Итак, Дидриху и дальше пришлось нести свое бремя вины, а его брат на протяжении двадцати пяти лет извлекал из этого пользу. Но тут не было ничего из ряда вон выходящего, даже в сильном чувстве вины и размолвке братьев. Важную роль в истории сыграл сам Говард, и вот как он объяснил свой невроз. Его сильнейшая привязанность к Дидриху основывалась на страхе, связанном с его собственным подлинным происхождением. Уолферт породил в нем этот страх, а жестокий эпизод со скандалом и дракой запомнился ему на всю жизнь и крепко засел в подсознании. Говард знал, что он не сын Дидриха, но даже не представлял себе, чей же он сын. Поэтому он ни на шаг не отходил от Дидриха и мысленно создал грандиозный образ отца, который впоследствии воплотил в камне. Это был символ его безопасности и мост между ним и враждебным миром. А когда появилась Салли и отец женился на ней…
— Тут важна только одна причина, — искренне признался Говард. — Если ты поймешь, что потом случилось, и оценишь ситуацию, то узнаешь, как много для меня значит отец, Эллери.
— По-моему, я знаю, как много для тебя значит отец, — отозвался Эллери.
— Нет, ты еще не до конца меня понял. Я обязан ему всем. Всем, чем я обладаю. Каким я стал. И даже моим именем. Ведь я ношу его имя. Он окружил меня заботой и порой жертвовал для меня самым необходимым. А Уолферт всегда подстрекал его и внушал ему, что я ничтожество и бездельник. Отец дал мне образование. Он поощрял мое детское увлечение, когда я лепил из глины крохотные фи гурки. Он отправил меня за границу учиться скульптурному мастерству. И принял меня, когда я вернулся. Он позволил мне продолжать работу и ни в чем меня не стеснял. Я — один из трех его наследников. И он никогда не утверждал, будто я не в силах создать что-нибудь выдающееся и прославиться. Не упрекал меня в лени, когда я, бывало… Да ты и сам видел, что он сделал прошлым вечером — купил мне музей. Так что вскоре у меня возникнет «площадка» для реализации таланта, если он, конечно, имеется. Да будь я Иудой, то все равно не смог бы его обидеть или оттолкнуть. А вернее, ни за что не захотел бы. Он — смысл моего существования, и я перед ним в вечном долгу.

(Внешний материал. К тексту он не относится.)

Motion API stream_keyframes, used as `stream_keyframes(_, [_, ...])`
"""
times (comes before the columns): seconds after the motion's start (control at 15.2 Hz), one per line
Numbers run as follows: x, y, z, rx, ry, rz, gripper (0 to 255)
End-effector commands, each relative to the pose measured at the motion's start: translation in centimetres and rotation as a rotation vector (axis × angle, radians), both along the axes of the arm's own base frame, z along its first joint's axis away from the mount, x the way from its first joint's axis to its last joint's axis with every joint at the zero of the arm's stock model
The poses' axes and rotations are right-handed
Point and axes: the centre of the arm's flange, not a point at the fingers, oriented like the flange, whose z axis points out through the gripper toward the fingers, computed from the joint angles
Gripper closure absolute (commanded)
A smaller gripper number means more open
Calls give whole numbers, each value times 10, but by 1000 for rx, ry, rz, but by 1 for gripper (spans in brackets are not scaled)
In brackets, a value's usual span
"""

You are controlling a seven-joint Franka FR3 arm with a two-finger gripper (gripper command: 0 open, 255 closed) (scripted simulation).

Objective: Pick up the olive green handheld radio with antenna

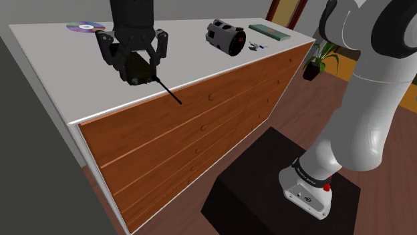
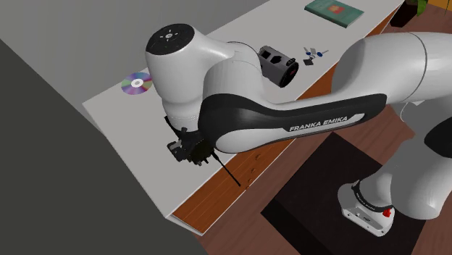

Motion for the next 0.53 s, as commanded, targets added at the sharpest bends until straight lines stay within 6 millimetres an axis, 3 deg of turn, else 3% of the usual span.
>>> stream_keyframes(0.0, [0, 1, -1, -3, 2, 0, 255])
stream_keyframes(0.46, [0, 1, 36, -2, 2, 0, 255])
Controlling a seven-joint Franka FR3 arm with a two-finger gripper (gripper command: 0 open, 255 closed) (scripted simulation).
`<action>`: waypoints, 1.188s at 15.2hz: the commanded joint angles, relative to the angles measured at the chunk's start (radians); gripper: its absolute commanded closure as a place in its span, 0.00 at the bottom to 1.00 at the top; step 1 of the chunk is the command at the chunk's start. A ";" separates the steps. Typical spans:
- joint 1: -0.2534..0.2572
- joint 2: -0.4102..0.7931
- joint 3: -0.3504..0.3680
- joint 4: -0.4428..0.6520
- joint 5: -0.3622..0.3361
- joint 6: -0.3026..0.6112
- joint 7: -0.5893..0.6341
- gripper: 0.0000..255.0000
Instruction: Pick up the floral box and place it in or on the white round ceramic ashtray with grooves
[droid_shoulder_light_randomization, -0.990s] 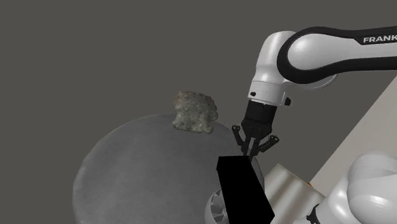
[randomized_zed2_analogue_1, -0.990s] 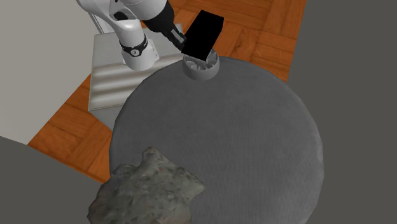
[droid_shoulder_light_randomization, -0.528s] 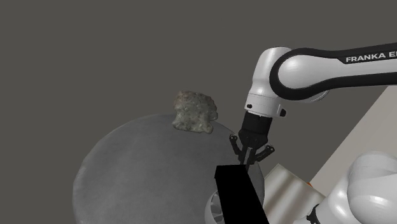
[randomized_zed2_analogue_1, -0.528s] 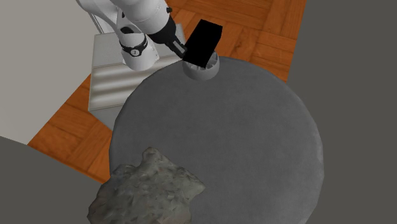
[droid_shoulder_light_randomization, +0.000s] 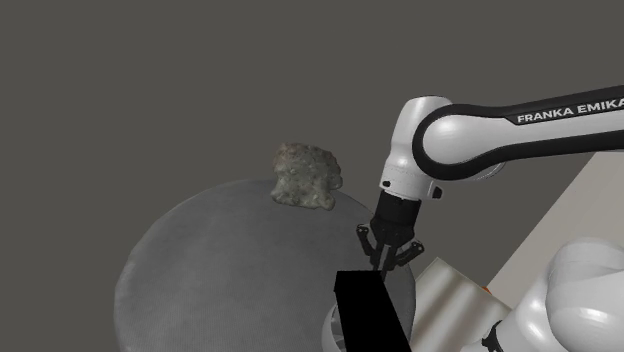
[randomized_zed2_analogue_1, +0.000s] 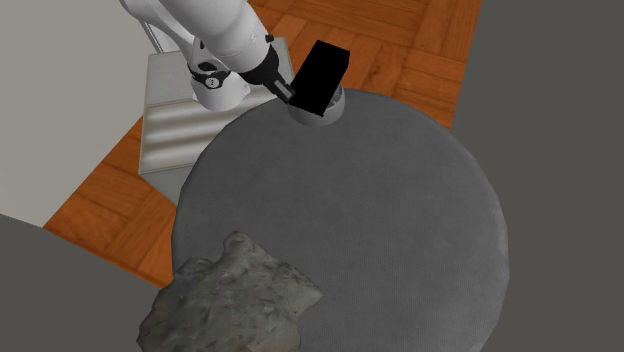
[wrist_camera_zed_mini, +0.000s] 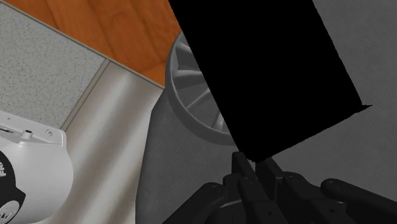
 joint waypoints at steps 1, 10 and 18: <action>0.000 0.003 0.000 -0.002 0.001 0.004 -0.002 1.00; 0.000 0.003 0.000 -0.002 0.001 0.004 -0.002 0.00; -0.034 -0.025 -0.052 0.095 -0.064 -0.128 0.011 0.00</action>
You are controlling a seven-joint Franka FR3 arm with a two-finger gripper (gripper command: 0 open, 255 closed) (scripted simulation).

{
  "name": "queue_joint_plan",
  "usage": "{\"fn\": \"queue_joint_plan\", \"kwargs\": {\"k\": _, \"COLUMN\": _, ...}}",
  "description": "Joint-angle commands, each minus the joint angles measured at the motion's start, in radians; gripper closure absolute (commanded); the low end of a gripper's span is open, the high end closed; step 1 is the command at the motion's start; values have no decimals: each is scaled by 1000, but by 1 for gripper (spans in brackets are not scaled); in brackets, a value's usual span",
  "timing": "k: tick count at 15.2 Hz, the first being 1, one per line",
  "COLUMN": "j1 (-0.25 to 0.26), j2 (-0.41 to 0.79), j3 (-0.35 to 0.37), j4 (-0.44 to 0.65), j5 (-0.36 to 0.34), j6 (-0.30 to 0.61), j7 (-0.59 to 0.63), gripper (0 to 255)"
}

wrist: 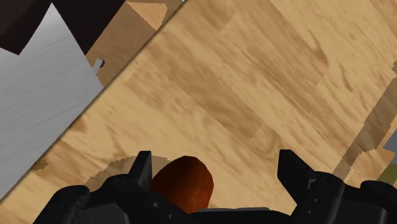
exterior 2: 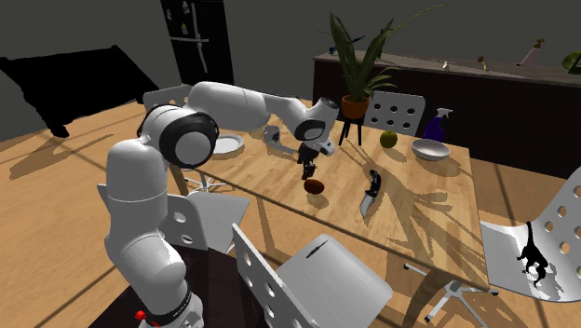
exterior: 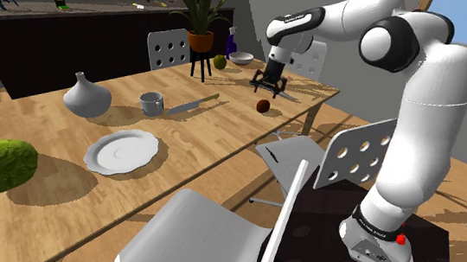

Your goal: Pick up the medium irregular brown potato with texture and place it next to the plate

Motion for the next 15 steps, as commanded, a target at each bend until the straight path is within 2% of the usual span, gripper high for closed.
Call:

— Иными словами, он вел себя как твой родной отец, — с улыбкой перебил его Эллери. — Ты ведь это имел в виду?
— Я и не рассчитывал, что ты меня поймешь, — огрызнулся Говард. Он выпрыгнул из машины, приблизился к валуну, сел на его мшистую верхушку, нащупал под ногами камешек, неловко пнул его, потом поднял и швырнул в корягу.
Птицы опять вспорхнули и улетели.
— Говард рассказал свою историю, но это лишь одна часть, — заключила Салли. — А теперь позвольте мне рассказать мою.
Эллери передвинулся на сиденье, а Салли обернулась к нему и поджала ноги. На этот раз она взяла сигарету и закурила. Ее левая рука покоилась на руле. Похоже, что она искала главное слово — сезам, способное передать всю суть ее истории.
— Меня зовут Сара Мэсон, — неуверенно начала она. — Сара, без буквы «эйч». Мама особенно настаивала на этом, она знала, что так принято писать в «Архиве», и решила — без «эйч» имя будет звучать элегантнее. А Дидс стал звать меня Салли, — она слабо улыбнулась, — помимо всех прочих имен.
Мой отец работал на джутовой мельнице. Там перемалывали джут и шодди.[8] Не знаю, известно ли вам, что такое джутовая мельница. Пока Дидс не купил ее, это была жуткая дыра. А Дидс превратил ее в достойное предприятие, и оно теперь процветает. Джут используют в самых разных случаях, по-моему, даже в пластинках фонографов, или там применяют шодди? Никогда не могла запомнить. Так вот, Дидс купил эту мельницу и все на ней реорганизовал. Одним из первых он уволил моего отца.
Салли подняла голову.
— От папы и впрямь не было проку. На мельнице он делал то, что обычно поручают девчонкам-неумехам, то есть совсем несложную работу. Но не справлялся даже с ней. Он многое перепробовал, как-никак получил неплохое образование, — и у него ничего не получалось. Он пил, а когда напивался, бил маму. Однако меня он и пальцем не тронул, — у него просто не было такой возможности. Я очень рано научилась не попадаться ему под руку. — Она улыбнулась той же слабой улыбкой. — Я — отличный пример теории Дарвина. У меня был целый выводок сестер и братьев, но выжила только я одна. Остальные умерли в раннем детстве. Наверное, и меня бы тоже не стало, но папа умер первым. А вслед за ним мама.